ABSTRACT

In this work, a novel analysis approach using an artificial intelligence (AI) framework that automatically helps identify the drivers of a formulation from lab measurements was showcased. This AI framework builds and optimizes models in the form of physics-based equations from small amounts of measurement data. With this approach, the user can overcome the large data requirements of machine learning while building tailored models that outperform traditional analytical and statistical tools.

The effectiveness of this modeling framework in helping scientists reduce uncertainty early in the experiment process was demonstrated. This solution allows a significant reduction in the number of experiments required to achieve an optimal formulation. This was accomplished by generating new, custom models from existing data and well-known equations in electrochemistry. Then, these models were used to predict or hypothesize the performance of unseen formulations by altering their control parameters. This study showed the accuracy of these predictions by calculating its error against unseen measurement data.

INTRODUCTION

In most engineering and scientific applications, machine learning (ML) or artificial intelligence (AI) methods in general, are primarily oriented to design a statistical/heuristic procedure to predict the outcome of a system under new conditions. This mechanism aims at exploring non-evident correlations between inputs and outputs that are embedded in the data. However, a large body of this effort relies on black-box function approximations (e.g., neural networks) that have shown limitations to elucidate additional insights from the underlying physical process that generated the data. Thus, this type of knowledge is generated in a data-driven manner without fully explaining the physics governing the problem.

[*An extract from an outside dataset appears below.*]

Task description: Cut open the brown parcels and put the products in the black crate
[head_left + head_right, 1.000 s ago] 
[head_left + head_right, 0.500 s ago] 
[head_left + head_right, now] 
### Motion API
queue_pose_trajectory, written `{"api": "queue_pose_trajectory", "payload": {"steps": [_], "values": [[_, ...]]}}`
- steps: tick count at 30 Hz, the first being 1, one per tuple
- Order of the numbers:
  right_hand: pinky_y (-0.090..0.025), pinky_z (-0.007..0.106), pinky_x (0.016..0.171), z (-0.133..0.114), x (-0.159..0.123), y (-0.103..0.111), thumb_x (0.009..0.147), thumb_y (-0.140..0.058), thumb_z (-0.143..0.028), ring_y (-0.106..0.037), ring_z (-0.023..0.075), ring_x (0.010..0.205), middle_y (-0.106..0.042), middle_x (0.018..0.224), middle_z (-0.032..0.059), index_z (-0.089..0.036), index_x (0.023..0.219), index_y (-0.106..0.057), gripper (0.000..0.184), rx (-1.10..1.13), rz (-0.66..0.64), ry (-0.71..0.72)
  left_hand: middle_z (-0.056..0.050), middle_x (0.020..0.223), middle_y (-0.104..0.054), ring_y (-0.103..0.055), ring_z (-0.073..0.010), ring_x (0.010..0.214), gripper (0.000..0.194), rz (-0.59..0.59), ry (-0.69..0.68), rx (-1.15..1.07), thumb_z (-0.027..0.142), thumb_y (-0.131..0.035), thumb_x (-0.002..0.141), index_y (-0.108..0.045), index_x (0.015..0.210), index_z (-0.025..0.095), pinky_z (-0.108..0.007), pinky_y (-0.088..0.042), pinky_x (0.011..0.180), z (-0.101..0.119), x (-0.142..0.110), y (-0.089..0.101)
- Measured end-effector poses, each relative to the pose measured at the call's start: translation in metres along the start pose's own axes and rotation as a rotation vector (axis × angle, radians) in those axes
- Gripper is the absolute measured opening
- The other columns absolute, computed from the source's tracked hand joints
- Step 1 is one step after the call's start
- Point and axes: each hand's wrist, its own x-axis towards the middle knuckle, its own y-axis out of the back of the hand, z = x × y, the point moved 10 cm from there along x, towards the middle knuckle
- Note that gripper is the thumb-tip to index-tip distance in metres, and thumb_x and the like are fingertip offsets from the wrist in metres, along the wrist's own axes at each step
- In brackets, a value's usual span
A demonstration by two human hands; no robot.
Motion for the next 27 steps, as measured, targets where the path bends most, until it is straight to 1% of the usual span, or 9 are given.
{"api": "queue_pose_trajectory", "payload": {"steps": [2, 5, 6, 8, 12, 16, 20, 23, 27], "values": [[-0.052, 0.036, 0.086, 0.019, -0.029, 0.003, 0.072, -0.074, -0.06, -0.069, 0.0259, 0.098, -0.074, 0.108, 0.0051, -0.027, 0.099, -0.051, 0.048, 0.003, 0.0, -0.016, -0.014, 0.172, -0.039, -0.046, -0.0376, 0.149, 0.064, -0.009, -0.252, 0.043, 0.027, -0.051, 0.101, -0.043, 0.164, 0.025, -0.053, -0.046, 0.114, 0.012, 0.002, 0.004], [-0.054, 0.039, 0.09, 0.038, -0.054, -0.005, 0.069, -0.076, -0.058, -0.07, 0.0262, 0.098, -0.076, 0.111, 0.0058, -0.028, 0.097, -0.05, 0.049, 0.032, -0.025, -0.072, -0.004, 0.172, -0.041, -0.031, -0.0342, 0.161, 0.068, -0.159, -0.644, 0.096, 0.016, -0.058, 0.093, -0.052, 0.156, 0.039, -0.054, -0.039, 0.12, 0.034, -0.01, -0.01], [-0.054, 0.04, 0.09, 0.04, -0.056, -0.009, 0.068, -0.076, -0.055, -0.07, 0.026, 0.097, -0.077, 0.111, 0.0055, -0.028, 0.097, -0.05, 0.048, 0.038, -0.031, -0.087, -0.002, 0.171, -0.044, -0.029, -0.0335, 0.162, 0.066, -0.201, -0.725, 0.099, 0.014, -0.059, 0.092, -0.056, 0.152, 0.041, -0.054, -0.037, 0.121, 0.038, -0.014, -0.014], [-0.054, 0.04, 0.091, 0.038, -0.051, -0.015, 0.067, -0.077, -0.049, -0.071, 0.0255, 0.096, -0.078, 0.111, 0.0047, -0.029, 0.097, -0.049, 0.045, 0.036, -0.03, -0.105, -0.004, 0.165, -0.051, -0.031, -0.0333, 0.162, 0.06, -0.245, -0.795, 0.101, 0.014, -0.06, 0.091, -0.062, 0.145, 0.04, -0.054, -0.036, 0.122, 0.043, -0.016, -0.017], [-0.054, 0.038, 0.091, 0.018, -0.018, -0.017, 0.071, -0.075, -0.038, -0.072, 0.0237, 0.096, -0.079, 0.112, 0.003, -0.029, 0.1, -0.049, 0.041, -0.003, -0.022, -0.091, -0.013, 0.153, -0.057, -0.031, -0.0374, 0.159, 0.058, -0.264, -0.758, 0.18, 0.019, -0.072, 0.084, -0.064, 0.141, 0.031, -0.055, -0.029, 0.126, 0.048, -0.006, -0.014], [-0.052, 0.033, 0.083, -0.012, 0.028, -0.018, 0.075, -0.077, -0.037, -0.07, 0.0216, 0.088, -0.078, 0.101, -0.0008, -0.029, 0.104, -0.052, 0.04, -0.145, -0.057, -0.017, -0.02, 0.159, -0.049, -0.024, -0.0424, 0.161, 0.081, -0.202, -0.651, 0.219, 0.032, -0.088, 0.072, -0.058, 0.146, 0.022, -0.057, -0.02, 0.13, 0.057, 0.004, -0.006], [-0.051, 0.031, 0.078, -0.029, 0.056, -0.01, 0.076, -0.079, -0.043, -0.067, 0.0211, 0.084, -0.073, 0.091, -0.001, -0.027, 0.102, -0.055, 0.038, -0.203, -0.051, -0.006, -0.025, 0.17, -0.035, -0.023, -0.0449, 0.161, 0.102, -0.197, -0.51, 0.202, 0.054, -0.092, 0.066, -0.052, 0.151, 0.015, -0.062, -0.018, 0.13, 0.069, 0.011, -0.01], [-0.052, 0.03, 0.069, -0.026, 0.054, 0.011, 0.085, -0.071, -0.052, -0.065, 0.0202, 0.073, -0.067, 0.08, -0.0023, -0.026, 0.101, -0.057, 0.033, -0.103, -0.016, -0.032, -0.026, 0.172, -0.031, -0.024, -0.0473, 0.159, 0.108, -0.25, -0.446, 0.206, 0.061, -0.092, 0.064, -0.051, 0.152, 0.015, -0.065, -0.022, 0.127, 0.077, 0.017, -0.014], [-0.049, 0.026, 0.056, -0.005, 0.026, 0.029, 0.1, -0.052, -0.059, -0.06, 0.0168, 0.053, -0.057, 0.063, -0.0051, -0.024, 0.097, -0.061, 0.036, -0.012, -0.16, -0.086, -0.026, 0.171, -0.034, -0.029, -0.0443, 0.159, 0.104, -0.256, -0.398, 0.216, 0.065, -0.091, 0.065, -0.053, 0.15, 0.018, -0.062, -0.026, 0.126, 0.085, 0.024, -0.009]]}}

In contrast, a mechanistic modeling approach proceeds from the starting point of well-established scientific laws and axioms, produced by a means of logical deduction physics-based concepts explaining a phenomenon and measurements of it. Typically, the mechanistic modeling approach describes causal mechanisms by simplified mathematical formulations, while the ML/AI approach seeks to establish a statistical relationship between inputs and outputs.

Both approaches are common and, in some cases, offer competitive views across a wide range of electrochemical applications beyond corrosion (e.g., biomedical devices, semiconductors, sensors, batteries, fuel cells, coatings, and imaging). In the present work, machine learning and mechanistic modeling are complementing each other to automate the development and evaluation of corrosion inhibitor actives by a means of electrochemical procedures.